Despite their heightened vulnerability, few women make decisions about climate change on the world stage. Men make up more than 90 percent of the heads of governments and companies around the world. 

That is why, for International Women’s Month this year, UN Women’s HeForShe Initiative is focused on gender equality and sustainability, particularly regarding climate change. The initiative, which started in 2015, is a movement that aims to empower men and boys to be advocates for gender equality. 

“The top managers of the corporations that are responsible for emissions operate in … a highly competitive and power-oriented masculinity and are answerable to boards and shareholders who want to see a return on investment. Heads of government are operating in an environment with a clear objective of protecting the economic and political interests of their countries with regards to climate change,” wrote Edward Wageni, global head of the HeForShe Initiative in an editorial this month. “In the process they formulate policies that deepen gender inequalities and harm the environment further.”

Men also experience the effects of climate change in a unique way, Wageni writes. In some cultures, norms of masculinity limit how men can talk about their emotions around climate change and its consequences. For example, male farmers who lack strong support systems have disproportionately higher levels of suicide during climate-induced droughts, according to the World Health Organization. 

The job sectors that are expected to grow as climate change worsens, like utilities, construction and manufacturing, tend to be male-dominated, potentially leaving women out of the opportunities to come. 

Wageni wrote that including women will be central to the outcomes of climate change. “This will require a change in mindset to see the issue of climate change not just as an issue of carbon,” he wrote, “but as an issue of justice and power and the rights and resources (both human and financial) that ensure that women and the vulnerable are equipped to solve climate change issues that impact on them.”

SCIENCE

Heat Waves on Big Lakes 

Climate change will not only make heat waves more common on land, but also in our large lakes, a new study found. 

An analysis of satellite data from 78 large lakes around the world found that 94 percent of severe heat waves—when a lake’s temperature was exceptionally high for at least five days—that occured over the past 30 years have been influenced by increased greenhouse gases from human activity in the atmosphere. 

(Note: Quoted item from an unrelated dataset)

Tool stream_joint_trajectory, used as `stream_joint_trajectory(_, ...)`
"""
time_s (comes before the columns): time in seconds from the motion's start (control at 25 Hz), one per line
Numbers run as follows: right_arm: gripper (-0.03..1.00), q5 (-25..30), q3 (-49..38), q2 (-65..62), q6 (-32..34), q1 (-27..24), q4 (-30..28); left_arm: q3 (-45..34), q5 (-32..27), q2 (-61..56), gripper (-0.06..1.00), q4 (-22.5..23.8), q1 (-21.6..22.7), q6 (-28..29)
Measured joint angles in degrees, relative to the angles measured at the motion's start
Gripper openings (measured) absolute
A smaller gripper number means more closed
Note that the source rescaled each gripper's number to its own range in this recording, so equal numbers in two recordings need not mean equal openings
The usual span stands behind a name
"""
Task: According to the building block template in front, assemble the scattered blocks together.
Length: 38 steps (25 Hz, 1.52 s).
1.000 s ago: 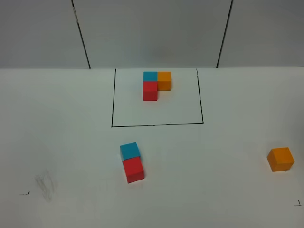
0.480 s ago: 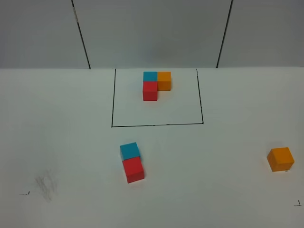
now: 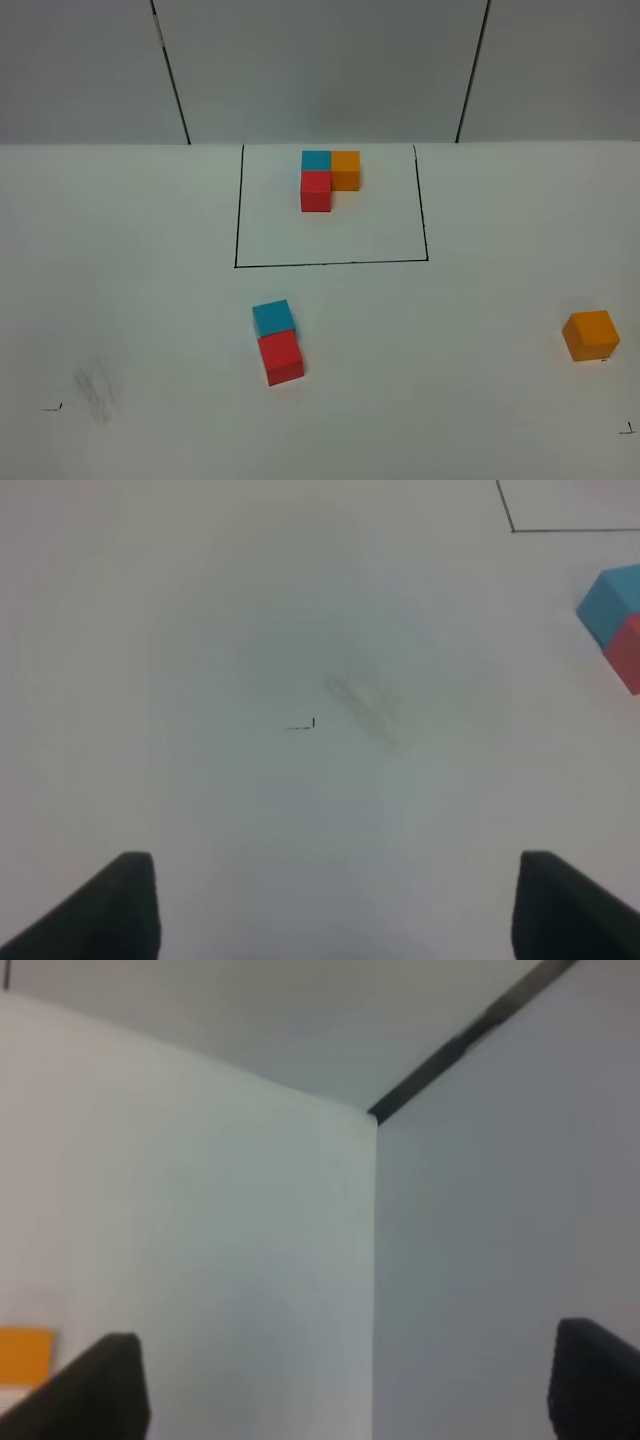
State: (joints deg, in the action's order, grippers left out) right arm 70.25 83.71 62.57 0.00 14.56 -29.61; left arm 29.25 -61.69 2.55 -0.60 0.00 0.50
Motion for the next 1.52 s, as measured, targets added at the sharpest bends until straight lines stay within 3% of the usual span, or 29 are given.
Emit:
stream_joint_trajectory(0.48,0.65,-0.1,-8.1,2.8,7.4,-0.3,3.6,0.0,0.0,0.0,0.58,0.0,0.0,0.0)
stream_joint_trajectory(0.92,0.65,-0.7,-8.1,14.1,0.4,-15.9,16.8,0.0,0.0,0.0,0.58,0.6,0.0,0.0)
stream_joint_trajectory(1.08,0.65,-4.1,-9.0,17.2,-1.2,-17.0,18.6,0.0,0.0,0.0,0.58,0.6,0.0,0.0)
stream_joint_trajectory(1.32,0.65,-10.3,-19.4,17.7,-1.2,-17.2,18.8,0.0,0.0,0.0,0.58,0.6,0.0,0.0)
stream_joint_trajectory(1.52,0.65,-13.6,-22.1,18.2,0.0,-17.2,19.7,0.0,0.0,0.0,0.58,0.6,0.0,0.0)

The study, conducted by researchers at Bangor University in Wales and other European institutions, and published in the journal Geophysical Research Letters last month, also found that severe heat waves in lakes would be three times more likely under 1.5 degrees Celsius of warming, and 25 more times likely in a 3.5 degree hotter world, compared to a world without human-caused global warming. 

The researchers used lake surface temperature data collected by European Space Agency satellites on lakes larger than 300 square miles and compared observations from two models—one model showing expected heat waves with only natural factors, and the other showing expected heat waves with natural factors combined with anthropogenic, or human-caused, global warming.

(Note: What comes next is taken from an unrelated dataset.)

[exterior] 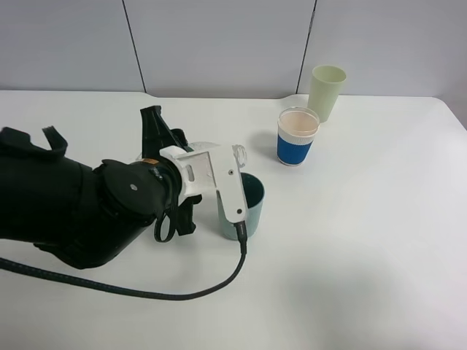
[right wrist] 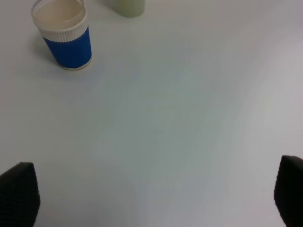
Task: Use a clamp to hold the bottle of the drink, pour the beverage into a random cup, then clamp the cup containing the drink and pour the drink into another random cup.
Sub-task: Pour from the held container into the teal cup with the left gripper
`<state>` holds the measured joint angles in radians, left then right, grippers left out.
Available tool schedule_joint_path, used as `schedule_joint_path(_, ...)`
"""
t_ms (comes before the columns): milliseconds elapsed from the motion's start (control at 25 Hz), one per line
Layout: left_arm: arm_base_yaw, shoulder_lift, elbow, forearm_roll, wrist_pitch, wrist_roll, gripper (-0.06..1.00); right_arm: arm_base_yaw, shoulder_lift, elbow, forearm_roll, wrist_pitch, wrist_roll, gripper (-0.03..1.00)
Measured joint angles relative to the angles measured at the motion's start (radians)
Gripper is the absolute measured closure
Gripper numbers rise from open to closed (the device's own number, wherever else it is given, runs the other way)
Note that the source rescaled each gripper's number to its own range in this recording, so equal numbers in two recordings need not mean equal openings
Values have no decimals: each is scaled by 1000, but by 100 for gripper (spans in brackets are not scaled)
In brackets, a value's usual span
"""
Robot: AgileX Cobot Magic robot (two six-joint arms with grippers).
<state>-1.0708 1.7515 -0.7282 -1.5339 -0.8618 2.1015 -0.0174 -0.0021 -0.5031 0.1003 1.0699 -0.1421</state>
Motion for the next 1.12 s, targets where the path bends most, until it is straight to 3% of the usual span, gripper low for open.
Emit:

“The differences between these anthropogenic and the natural simulations showed that the vast majority of the heat waves that we have observed are due primarily to anthropogenic forcing,” said lead author R. Iestyn Woolway, a climate scientist at Bangor. “Meaning that without human-induced climate change, without increased greenhouse gas emissions to the climate system resulting in increased temperatures, we wouldn’t get anywhere near as many lake heat waves as we are getting.”

Increased heat waves in lakes can have significant impacts on their ecosystems, like causing algal blooms that turn the water green and can lead to fish die offs, Woolway said. These impacts can also affect recreation, making lakes dangerous to swim in or reducing desirable fish populations for anglers.